We are told that the endo dimer is in fact the main dimer formed even though as mentioned above it has a much higher energy. This can be explained by considering the energy of the transition states that lead to the different dimers. The endo dimer has a lower energy transition state than the exo dimer and hence is the more kinetically stable product.

'	Exo Cyclopentadiene dimer	Endo Cyclopentadiene dimer
Stretching	1.278	1.2425
Bending	20.6127	20.8533
Stretching-bending	-0.836	-0.8354
Torsion	7.632	9.5137
Non-1,4 Van der Waals	-1.4102	-1.5594
1,4 Van der Waals	4.238	4.341
Dipole/Dipole	0.377	0.4494
Total Energy	31.8916	34.0051

The endo dimer can undergo hydrogenation to give one of two products; dihydro derivative (3) or dihydro derivative (4) (see fig. 1e). The results of the optimisation of these two products suggest that derivative (4) is the more thermodynamically stable product since it has a much lower total energy than derivative (3); 31.16kcal/mol compared to 35.70kcal/mol respectively. As can be seen in the table below the bending energy of derivative (3) is much greater than the bending energy of derivative (4); 19.85kcal/mol compared to 14.49kcal/mol respectively.

'	Dihydro derivative (3)	Dihydro derivative (4)
Stretching	1.29	1.0934
Bending	19.8499	14.493
Stretching-bending	-0.836	-0.5485
Torsion	10.817	12.509
Non-1,4 Van der Waals	-1.2155	-1.0392
1,4 Van der Waals	5.6304	4.5125
Dipole/Dipole	0.162	0.1407
Total Energy	35.6977	31.1608

Stereochemistry of nucleophilic additions to a pyridinium ring (NAD+ analogue)

The nucleophilic addition of the grignard reagent MeMgI to the pyridinium ring (5) occurs via the mechanism shown in fig. 1f to give molecule (6).

This reaction has high regio and stereoselectivity since the methyl group of the MeMgI will only add to the pyridinium ring at the 4-position. The main reason for this high selectivity is that the Mg of the MeMgI coordinates to the amide oxygen.

Molecule (5) was drawn in ChemBio 3D and the MMFF94 force field option was used to determine its energy. Slight modifications were then made to the structure of this molecule to try to minimise its energy. Fig. 1g shows the lowest energy conformation of molecule (5). The energy of this conformation is 57.48kcal/mol.

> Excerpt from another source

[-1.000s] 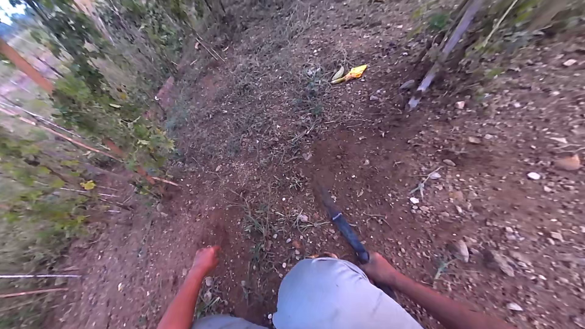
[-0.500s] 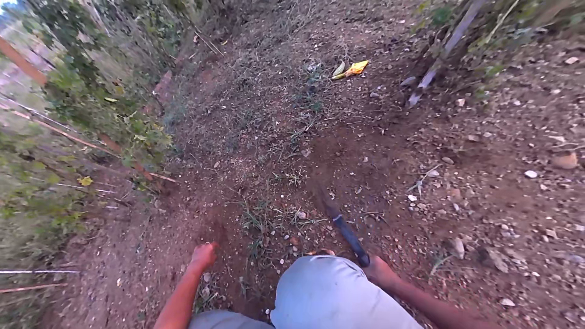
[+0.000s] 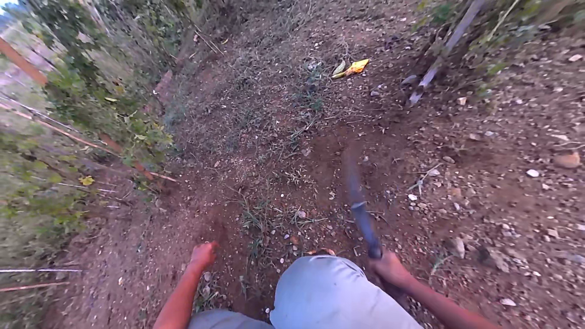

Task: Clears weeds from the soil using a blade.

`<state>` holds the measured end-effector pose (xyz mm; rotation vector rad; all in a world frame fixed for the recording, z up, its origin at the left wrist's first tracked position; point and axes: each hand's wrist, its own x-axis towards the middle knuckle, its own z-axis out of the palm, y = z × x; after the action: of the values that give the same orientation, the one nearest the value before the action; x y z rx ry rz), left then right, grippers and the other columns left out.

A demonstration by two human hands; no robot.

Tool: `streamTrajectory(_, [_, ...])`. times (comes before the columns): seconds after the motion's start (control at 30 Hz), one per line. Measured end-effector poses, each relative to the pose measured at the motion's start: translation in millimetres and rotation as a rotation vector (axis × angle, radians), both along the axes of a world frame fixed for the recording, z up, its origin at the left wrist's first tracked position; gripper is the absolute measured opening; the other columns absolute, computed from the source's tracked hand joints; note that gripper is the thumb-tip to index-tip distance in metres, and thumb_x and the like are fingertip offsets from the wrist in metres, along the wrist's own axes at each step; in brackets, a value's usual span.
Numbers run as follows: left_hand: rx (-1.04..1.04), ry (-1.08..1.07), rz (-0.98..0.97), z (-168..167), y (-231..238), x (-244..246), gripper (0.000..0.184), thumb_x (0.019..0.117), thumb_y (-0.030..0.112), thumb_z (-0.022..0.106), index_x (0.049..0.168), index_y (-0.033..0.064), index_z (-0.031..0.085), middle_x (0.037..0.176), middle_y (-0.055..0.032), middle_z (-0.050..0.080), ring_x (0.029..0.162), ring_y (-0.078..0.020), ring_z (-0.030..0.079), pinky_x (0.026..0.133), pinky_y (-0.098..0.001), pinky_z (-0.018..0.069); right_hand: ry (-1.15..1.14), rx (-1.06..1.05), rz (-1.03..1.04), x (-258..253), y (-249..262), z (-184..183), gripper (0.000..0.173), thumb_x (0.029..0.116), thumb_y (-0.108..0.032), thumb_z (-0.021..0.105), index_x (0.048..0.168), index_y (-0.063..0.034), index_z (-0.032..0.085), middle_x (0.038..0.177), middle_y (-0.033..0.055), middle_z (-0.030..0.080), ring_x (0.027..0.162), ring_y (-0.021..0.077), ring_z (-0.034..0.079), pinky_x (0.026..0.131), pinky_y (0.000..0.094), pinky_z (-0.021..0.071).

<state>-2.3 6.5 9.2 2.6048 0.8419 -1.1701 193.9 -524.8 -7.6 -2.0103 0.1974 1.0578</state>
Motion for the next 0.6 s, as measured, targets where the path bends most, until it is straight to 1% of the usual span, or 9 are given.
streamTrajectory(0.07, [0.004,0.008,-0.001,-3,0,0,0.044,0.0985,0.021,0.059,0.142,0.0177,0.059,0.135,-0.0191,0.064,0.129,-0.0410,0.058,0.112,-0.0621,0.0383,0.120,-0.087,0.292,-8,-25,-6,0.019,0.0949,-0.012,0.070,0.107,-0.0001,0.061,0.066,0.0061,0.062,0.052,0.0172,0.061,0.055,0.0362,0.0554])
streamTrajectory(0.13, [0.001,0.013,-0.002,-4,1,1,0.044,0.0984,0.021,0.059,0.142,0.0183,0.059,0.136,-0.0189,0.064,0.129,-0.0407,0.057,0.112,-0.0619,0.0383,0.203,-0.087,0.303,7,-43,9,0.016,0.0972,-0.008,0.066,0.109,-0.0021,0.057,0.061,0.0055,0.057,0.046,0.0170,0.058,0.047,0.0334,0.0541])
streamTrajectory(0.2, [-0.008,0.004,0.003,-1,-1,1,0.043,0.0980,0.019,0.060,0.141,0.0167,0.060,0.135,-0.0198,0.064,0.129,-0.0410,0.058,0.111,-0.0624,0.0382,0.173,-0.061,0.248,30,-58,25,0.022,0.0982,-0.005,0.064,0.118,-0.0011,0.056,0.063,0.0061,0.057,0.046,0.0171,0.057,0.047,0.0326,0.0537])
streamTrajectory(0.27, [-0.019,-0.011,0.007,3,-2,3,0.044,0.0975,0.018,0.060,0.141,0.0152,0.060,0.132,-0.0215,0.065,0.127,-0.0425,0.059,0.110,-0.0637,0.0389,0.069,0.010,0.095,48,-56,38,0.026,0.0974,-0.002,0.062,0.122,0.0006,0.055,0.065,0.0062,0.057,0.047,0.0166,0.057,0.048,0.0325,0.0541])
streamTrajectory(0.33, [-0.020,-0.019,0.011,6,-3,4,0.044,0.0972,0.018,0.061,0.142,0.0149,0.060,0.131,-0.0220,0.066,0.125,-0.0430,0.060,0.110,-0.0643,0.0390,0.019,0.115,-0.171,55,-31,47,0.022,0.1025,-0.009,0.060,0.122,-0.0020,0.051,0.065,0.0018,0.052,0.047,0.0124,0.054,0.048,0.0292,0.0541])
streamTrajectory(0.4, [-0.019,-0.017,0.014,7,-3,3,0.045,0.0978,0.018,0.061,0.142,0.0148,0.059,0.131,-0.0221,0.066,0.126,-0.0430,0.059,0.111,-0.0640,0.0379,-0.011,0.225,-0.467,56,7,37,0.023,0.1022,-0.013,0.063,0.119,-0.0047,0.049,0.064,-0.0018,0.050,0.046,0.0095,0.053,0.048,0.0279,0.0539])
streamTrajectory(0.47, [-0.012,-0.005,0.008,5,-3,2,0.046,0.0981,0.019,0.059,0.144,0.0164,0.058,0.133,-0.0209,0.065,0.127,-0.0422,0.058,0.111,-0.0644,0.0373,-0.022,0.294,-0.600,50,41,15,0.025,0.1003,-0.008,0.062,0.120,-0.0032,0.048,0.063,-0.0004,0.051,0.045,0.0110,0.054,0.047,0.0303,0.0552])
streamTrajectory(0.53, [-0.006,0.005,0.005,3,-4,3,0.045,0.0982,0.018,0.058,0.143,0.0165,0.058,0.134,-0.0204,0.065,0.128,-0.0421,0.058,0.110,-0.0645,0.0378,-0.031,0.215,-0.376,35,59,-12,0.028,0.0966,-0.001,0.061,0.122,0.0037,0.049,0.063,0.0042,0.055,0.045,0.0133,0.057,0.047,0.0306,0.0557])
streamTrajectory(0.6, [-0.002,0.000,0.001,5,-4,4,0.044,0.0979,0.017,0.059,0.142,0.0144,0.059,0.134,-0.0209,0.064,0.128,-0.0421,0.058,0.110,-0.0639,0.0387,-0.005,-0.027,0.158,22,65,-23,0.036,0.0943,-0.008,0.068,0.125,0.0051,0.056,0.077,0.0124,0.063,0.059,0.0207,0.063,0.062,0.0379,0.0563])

The nucleophilic addition of PhNH2 to the pyridinium ring (7) occurs via the mechanism shown in fig. 1g to give molecule (8).

Just as for molecule (5), molecule (7) was drawn in ChemBio 3D and the MMFF94 force field option was used to determine its energy. Slight modifications were then made to the structure of this molecule to try to minimise its energy. Fig. 1i shows the lowest energy conformation of molecule (7). The energy of this conformation is 98.36kcal/mol.

98.4513

98.3634

98.3744

Stereochemistry and reactivity of an intermediate in the synthesis of Taxol

Figure. 1k shows the mechanism that leads to the formation of molecules (9) and (10). This is an example of a atropselective oxy-Cope rearrangement. ^[1] What this means is that rotation about certain single bonds in each molecule is severly hindered and hence the energy needed to induce rotation about these bonds is sufficiently high enough to allow for two separate isomers to be identified.

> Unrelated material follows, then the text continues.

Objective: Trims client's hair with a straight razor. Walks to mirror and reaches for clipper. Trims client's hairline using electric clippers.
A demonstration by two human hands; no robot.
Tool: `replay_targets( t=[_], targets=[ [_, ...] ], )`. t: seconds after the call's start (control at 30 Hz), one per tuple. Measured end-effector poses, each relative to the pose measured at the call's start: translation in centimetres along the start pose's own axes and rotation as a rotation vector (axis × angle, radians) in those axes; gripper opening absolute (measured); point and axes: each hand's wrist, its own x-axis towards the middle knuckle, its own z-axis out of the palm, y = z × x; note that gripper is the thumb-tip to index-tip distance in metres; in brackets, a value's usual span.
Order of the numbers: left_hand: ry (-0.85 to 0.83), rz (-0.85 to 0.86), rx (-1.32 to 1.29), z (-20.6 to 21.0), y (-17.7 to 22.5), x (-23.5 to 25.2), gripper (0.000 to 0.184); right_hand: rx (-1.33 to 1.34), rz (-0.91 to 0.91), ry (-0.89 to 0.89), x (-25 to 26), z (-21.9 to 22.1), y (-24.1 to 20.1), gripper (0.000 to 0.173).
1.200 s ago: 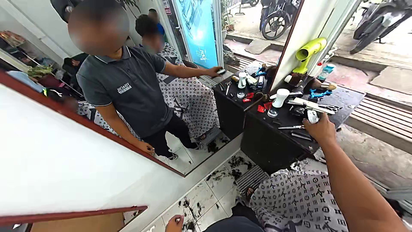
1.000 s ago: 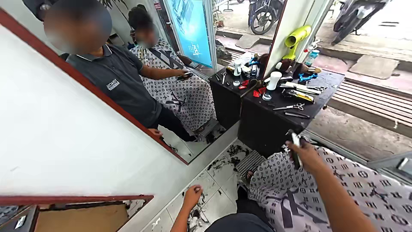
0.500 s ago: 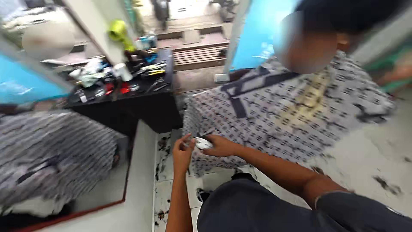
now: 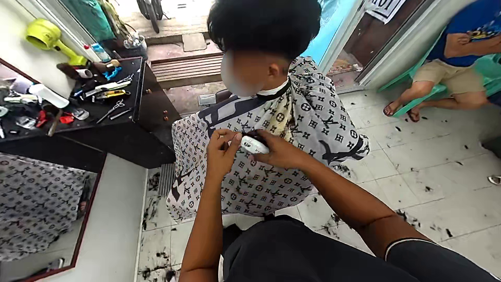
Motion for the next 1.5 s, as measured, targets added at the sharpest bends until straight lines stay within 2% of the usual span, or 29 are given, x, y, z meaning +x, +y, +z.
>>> replay_targets(
  t=[0.1,0.17,0.27,0.4,0.47,0.63,0.73,0.83,0.93,1.03,1.17,1.27,1.33,1.4,1.5],
  targets=[
    [-0.020,-0.053,-0.017,2.0,0.4,2.4,0.022,0.167,0.008,0.087,0.3,-3.3,1.3,0.059],
    [-0.050,-0.152,-0.064,2.9,-0.1,4.4,0.026,0.344,0.015,0.154,1.2,-4.5,1.6,0.054],
    [-0.112,-0.271,-0.277,4.8,-0.7,7.2,0.029,0.688,0.013,0.163,2.9,-5.5,1.6,0.045],
    [-0.150,-0.319,-0.566,6.9,-1.1,10.1,0.039,0.845,0.010,0.168,5.4,-6.4,0.3,0.042],
    [-0.177,-0.296,-0.641,7.2,-1.3,11.0,0.044,0.879,0.008,0.201,6.0,-6.7,-0.4,0.041],
    [-0.239,-0.210,-0.772,7.5,-2.5,12.6,0.043,0.936,0.055,0.241,7.0,-6.9,-1.3,0.035],
    [-0.267,-0.177,-0.737,7.4,-3.0,13.2,0.043,1.001,0.113,0.244,7.3,-6.8,-1.2,0.032],
    [-0.275,-0.165,-0.741,7.3,-3.3,13.4,0.042,1.019,0.096,0.275,7.3,-6.8,-1.4,0.026],
    [-0.263,-0.186,-0.756,7.4,-3.2,13.5,0.036,0.940,0.030,0.335,7.4,-6.7,-1.8,0.031],
    [-0.276,-0.181,-0.759,7.1,-3.3,13.6,0.038,0.979,0.074,0.331,7.4,-6.8,-2.1,0.026],
    [-0.260,-0.228,-0.767,7.1,-3.1,13.8,0.035,0.927,-0.038,0.366,7.7,-6.6,-1.8,0.031],
    [-0.272,-0.209,-0.757,6.9,-3.3,13.9,0.035,0.966,0.034,0.354,7.7,-6.8,-2.2,0.026],
    [-0.269,-0.204,-0.756,6.9,-3.3,14.0,0.034,0.928,0.000,0.374,7.8,-6.8,-2.1,0.026],
    [-0.265,-0.215,-0.756,6.9,-3.2,14.0,0.032,0.839,-0.072,0.420,8.0,-6.6,-1.8,0.034],
    [-0.267,-0.213,-0.752,6.9,-3.3,14.0,0.035,0.876,-0.029,0.411,8.0,-6.6,-1.9,0.032]
  ],
)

NEED TO CHECK MOLECULES AGAIN...9 SHOULD BE 10 (LOOK AT CARBONYL WITH RESPECT TO BRIDGE)

TWIST BOAT -----------MMFF94 Minimization------------

 Iteration   52: Minimization terminated normally because the gradient norm is less than the minimum gradient norm

Final Energy: 66.3499 kcal/mol Calculation completed

MM2 Minimization------------

Note: All parameters used are finalized (Quality = 4).

 Iteration  102: Minimization terminated normally because the gradient norm is less than the minimum gradient norm
 Stretch:                2.6548
 Bend:                  11.3240
 Stretch-Bend:           0.3045
 Torsion:               21.8117
 Non-1,4 VDW:           -1.3084
 1,4 VDW:               13.6048
 Dipole/Dipole:         -0.1911

Total Energy: 48.2002 kcal/mol Calculation completed

taxol(10)

MM2 Minimization------------

Note: All parameters used are finalized (Quality = 4).

 Iteration  305: Minimization terminated normally because the gradient norm is less than the minimum gradient norm
 Stretch:                2.7805
 Bend:                  16.5342
 Stretch-Bend:           0.4494
 Torsion:               20.6214
 Non-1,4 VDW:           -0.3942
 1,4 VDW:               13.9542
 Dipole/Dipole:          0.1818

Total Energy: 54.1272 kcal/mol Calculation completed

MMFF94 Minimization------------

 Iteration   78: Minimization terminated normally because the gradient norm is less than the minimum gradient norm

Final Energy: 77.9618 kcal/mol Calculation completed

Modelling using semi empirical molecular orbital theory

Regioselective addition of dichlorocarbene

MM2 Minimization------------

Warning: Some parameters are guessed (Quality = 1).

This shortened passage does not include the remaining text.